If you’d like to learn more about your options when it comes to saving for retirement, check out schwab.com/retirement. On that page you can find answers to common questions and try different calculators to estimate your retirement needs. That’s schwab.com/retirement.
Thanks for listening. If you’d like to hear more from me, you can follow me on Twitter @MarkRiepe. M-a-r-k-R-i-e-p-e.
If you’ve enjoyed this episode, consider leaving us a rating or review on Apple Podcasts or your favorite listening app.
For important disclosures, see the show notes and schwab.com/financialdecoder.
1 Schwab 2019 401(k) Participant Survey.
2 William Samuelson and Richard Zeckhauser, “Status Quo Bias in Decision Making,” Journal of Risk and Uncertainty, 1988.
After you listen
- If you'd like to learn more about your options when it comes to saving for retirement and try a savings calculator, check out schwab.com/retirement.

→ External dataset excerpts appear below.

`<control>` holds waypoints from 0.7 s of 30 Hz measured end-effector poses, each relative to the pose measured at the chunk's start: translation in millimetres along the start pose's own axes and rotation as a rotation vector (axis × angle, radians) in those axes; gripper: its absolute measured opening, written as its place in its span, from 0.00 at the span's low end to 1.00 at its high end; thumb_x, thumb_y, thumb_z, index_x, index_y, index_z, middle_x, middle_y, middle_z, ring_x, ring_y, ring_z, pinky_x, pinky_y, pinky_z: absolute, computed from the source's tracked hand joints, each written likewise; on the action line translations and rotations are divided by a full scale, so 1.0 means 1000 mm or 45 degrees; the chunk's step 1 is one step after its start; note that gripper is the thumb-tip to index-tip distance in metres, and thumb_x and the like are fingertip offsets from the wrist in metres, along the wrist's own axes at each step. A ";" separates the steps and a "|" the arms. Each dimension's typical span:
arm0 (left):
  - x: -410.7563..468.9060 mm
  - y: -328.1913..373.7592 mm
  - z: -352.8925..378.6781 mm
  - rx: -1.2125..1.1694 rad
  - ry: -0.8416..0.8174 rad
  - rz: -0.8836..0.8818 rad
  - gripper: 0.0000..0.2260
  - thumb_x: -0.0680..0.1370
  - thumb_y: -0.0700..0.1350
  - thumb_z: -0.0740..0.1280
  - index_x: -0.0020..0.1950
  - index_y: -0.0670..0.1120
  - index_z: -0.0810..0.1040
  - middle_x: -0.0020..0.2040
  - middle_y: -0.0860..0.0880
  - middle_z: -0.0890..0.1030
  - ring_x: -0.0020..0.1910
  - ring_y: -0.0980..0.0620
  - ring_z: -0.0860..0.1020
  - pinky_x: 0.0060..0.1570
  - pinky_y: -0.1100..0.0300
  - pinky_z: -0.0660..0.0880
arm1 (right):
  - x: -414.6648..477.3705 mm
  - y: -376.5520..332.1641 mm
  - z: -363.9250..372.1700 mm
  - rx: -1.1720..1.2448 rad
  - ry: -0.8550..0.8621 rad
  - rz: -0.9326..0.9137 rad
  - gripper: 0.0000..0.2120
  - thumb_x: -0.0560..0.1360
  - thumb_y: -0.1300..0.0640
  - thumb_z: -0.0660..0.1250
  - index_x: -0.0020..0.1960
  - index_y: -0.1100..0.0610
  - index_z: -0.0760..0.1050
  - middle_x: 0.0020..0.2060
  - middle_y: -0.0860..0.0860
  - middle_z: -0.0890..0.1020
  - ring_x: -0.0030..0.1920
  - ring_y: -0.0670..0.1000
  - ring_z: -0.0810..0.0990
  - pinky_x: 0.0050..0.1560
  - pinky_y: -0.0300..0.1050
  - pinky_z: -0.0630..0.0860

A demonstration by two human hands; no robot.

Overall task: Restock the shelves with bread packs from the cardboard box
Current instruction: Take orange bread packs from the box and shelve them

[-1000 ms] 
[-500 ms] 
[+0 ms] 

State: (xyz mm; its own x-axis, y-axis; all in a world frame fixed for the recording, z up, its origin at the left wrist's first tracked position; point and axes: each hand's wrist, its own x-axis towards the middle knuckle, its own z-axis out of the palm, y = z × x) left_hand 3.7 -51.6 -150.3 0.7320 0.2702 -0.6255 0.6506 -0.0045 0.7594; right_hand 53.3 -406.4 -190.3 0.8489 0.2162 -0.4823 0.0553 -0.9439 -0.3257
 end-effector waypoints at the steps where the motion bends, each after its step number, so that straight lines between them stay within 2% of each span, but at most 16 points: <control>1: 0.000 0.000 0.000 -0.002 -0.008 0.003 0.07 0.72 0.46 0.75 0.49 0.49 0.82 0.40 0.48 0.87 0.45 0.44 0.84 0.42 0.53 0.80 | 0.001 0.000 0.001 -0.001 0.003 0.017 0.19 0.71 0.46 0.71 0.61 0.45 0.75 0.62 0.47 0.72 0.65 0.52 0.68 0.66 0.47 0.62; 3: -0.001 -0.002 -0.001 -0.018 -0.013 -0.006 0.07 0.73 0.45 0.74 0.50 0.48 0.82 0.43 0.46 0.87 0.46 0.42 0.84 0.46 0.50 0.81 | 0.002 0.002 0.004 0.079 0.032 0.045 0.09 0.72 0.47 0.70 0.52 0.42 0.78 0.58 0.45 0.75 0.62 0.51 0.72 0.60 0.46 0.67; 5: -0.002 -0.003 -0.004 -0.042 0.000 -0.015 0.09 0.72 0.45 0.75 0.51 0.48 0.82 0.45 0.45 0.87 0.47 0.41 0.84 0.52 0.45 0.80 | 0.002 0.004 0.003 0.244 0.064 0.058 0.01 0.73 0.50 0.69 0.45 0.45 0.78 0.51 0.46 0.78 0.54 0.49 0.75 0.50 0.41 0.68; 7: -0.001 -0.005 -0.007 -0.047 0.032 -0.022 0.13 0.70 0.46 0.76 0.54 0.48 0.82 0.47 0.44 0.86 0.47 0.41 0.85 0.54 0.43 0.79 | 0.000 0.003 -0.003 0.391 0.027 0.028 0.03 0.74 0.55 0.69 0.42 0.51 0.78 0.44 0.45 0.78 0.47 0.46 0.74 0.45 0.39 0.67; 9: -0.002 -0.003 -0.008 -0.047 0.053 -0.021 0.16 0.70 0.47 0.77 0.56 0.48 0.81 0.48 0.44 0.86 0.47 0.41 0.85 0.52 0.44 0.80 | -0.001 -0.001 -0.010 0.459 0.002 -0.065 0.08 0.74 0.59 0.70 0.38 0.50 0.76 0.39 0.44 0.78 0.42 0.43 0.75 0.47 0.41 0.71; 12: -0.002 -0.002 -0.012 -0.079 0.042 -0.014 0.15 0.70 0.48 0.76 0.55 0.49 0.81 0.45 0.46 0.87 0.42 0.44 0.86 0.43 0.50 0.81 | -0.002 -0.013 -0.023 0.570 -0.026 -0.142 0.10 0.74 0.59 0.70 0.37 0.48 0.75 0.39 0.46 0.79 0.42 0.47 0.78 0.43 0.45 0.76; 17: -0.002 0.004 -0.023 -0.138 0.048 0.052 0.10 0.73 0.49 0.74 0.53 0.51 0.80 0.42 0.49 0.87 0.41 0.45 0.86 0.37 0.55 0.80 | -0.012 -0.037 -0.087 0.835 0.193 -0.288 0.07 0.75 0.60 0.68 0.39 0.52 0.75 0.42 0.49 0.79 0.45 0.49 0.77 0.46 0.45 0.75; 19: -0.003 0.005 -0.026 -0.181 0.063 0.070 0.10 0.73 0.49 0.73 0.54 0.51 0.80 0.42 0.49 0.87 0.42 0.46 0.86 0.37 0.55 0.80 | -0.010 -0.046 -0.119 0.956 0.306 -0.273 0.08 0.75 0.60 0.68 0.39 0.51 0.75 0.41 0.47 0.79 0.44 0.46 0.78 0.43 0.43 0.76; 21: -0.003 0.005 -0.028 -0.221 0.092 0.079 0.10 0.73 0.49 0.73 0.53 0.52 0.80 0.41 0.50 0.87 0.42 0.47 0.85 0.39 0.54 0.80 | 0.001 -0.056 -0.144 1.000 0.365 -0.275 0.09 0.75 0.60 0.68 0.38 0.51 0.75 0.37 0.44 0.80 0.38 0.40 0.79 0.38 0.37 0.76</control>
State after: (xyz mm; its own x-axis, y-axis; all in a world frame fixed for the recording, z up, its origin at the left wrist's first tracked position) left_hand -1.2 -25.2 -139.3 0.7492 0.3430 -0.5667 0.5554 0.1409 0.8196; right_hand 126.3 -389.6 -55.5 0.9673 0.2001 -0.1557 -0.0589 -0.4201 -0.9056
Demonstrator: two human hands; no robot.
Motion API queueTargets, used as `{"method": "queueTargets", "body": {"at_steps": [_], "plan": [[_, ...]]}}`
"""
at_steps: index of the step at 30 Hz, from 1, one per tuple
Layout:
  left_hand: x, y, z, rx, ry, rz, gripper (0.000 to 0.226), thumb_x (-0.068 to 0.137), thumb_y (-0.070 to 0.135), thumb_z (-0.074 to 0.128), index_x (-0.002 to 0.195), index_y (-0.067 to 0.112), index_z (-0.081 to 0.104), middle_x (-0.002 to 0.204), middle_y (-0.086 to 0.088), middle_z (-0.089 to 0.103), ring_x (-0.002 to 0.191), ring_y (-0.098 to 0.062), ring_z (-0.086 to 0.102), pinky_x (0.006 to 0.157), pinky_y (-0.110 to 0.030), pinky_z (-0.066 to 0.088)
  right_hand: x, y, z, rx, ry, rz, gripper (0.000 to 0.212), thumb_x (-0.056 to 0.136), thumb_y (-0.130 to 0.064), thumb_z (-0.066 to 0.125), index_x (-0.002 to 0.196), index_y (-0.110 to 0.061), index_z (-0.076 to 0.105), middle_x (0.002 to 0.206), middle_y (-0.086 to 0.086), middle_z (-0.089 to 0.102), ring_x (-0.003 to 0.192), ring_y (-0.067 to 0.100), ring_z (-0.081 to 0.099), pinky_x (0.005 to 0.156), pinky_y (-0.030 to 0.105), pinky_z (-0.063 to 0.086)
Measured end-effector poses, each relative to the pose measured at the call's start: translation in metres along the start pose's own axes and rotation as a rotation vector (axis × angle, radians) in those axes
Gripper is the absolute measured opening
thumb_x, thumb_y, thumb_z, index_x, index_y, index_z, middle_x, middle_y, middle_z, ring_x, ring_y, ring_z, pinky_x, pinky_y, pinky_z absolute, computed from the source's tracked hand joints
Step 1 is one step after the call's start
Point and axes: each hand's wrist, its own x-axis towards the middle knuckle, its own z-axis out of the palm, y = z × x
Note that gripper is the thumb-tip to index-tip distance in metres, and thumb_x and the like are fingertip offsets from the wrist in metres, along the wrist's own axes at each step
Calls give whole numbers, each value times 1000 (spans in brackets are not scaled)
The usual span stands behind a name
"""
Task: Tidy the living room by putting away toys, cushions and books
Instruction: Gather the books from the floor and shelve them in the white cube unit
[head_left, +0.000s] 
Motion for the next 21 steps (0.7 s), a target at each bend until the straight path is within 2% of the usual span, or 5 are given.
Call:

- Follow Mark Riepe on Twitter: @MarkRiepe.
Leaving a job can be difficult, but understanding what to do with the 401(k) you leave behind shouldn't add to the difficulty. In this episode, Mark Riepe explores the options available to you if you've left your employer but still have a 401(k).
Mark Riepe talks with Nathan Voris, senior managing director at Schwab Retirement Plan Services. They discuss the advantages of various options, such as an IRA rollover, an indirect rollover, and doing nothing. In some cases, it might make sense to roll your 401(k) over to your new employer’s plan, but how do you evaluate two different plans to see which is right for you? Mark and Nathan walk you through the details.